I started on M57, the Ring Nebula, which is obvious even at low power under most conditions. This time out, the Ring was just a ghostly blob in averted vision at any magnification, even when Lyra was still quite high. But the seeing was rock-steady. Epsilon Lyrae, the famous double-double star in Lyra, was very elongated, like a pair of 8s, at 68x, and cleanly split – juuuuust barely – at 100x, although I had to go up 136x to easily hold the split in direct vision. After that I bopped over to Cassiopeia/Perseus to split some doubles (Eta Cass was nice) and look at the Double Cluster. Didn’t attempt a sketch, I was just rolling for aesthetic appreciation, but I did use a lot of magnification and spent more time on the clusters than I usually do. I had not noticed before that NGC 884 has an empty center. I mean, under dark skies there are plenty of stars in the middle, but the bright stars form a series of arcs around the edge, and under so-so skies those outer bounding arcs of stars are all you can see. NGC 869 is the opposite, it just gets more and more concentrated toward the center, albeit unevenly.

The Double Cluster: NGC 884 (left) and 869 (right). Photo borrowed from SEDS.
At 11:20 the clouds suddenly thickened up – in the space of five minutes I went from pleasant observing to totally socked in. After I got everything stowed, I went inside and looked up Stephen O’Meara’s entry on the Double Cluster in his Caldwell Objects book. His observations were gratifyingly similar to mine, but I learned some interesting stuff about the clusters. They are BIG and they are distant: 7300 light years, compared to less than 4000 light years for most Messier open clusters, and dimmed by about 1.5 magnitudes by intervening dust clouds. One shudders to think about how much more impressive they’d be if they were only half as far off and not obscured by interstellar dust.
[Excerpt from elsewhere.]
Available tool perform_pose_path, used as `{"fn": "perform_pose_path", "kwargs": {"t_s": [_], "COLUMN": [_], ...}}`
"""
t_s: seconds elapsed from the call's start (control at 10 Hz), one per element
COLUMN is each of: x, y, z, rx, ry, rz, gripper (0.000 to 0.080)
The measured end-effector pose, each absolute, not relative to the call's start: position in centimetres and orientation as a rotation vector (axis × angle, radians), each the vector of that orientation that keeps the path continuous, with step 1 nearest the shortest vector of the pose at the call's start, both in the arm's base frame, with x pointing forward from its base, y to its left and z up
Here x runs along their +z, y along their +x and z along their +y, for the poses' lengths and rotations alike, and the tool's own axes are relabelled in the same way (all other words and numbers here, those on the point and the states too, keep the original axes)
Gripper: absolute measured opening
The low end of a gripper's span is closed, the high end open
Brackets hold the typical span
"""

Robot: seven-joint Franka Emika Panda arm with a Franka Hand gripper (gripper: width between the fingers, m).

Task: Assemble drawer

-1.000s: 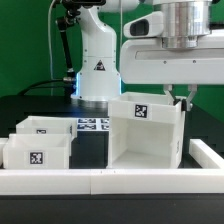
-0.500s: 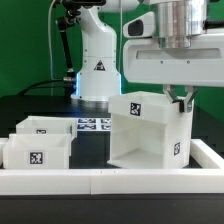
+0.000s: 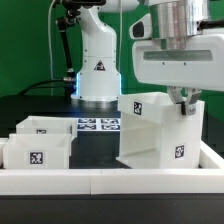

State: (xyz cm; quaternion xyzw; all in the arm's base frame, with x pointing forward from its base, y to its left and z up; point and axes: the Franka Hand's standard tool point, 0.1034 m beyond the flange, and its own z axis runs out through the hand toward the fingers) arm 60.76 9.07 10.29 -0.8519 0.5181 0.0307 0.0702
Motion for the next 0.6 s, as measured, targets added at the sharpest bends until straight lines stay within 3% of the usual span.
{"fn": "perform_pose_path", "kwargs": {"t_s": [0.6], "x": [10.3], "y": [61.44], "z": [9.71], "rx": [0.169], "ry": [-2.219], "rz": [1.962], "gripper": [0.0038]}}
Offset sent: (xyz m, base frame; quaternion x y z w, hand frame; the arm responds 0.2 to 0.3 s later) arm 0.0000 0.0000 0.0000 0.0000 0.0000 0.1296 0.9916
Anyway, a good run. We’re clouded out this weekend, so I’m glad I got it in.
Humid, quickly clouding skies? This kind of weather is common in the North East but I don’t tend to associate it with Southern California. Small refractors are great for quick sessions like this.
To me, the fact that you needed 136x to keep Epsilon Lyrae easily split drives home just how humid it was. Humidity seems to play a huge part in splitting doubles.
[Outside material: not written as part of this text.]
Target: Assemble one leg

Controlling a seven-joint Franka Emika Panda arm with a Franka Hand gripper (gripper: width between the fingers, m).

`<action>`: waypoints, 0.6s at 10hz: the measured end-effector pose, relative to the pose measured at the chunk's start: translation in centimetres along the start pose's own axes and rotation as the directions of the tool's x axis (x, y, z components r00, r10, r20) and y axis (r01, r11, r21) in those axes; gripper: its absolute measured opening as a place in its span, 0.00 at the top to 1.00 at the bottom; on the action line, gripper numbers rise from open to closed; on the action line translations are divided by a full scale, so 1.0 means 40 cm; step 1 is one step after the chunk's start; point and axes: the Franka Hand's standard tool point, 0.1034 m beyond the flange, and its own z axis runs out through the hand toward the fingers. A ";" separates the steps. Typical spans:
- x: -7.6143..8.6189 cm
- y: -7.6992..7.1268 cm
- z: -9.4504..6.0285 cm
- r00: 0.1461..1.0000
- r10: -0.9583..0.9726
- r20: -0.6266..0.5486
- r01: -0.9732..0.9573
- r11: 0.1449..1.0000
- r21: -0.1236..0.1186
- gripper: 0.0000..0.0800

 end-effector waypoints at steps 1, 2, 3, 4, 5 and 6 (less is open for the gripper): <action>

Humid, quickly clouding skies? This kind of weather is common in the North East but I don’t tend to associate it with Southern California.
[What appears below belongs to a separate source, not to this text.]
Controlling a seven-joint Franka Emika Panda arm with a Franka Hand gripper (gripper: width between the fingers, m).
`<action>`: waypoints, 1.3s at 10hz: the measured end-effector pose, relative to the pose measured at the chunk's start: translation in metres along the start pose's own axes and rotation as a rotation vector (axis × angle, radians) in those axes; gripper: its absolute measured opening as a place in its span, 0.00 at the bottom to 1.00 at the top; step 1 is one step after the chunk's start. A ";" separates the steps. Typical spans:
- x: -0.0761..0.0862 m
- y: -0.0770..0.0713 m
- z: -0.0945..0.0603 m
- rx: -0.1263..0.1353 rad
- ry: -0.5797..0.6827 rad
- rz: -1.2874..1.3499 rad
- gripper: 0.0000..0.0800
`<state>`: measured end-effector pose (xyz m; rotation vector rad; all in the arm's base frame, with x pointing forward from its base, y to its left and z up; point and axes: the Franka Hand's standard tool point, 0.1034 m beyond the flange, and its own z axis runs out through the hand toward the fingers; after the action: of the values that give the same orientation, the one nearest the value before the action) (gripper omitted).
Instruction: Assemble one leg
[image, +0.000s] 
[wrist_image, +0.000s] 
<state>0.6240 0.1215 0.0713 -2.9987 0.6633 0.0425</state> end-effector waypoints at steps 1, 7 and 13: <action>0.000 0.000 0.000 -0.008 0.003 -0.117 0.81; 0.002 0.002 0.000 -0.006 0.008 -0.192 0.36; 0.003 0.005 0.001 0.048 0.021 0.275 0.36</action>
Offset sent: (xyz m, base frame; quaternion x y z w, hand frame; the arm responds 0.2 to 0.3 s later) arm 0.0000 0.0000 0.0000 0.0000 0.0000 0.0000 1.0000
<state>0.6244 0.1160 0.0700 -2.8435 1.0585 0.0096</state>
Tell me about it – not what I signed up for! 🙂 But we’re pretty close to the San Gabriel mountains so clouds can slide up or down the mountainside pretty quickly during wet weather. Which we’re probably going to be getting a lot of, if the El Nino predictions are accurate. We could sure use the rain – I’m on the cusp of needing to water the cacti in the front yard, which I never feel good about doing.
Hadn’t thought about humidity as a factor in splitting doubles but I’ll bet you’re right – a little extra atmospheric dispersion could certainly smear out those Airy disks. I’ll do some more tests in both wet and dry conditions and see what I find. Thanks for the prod.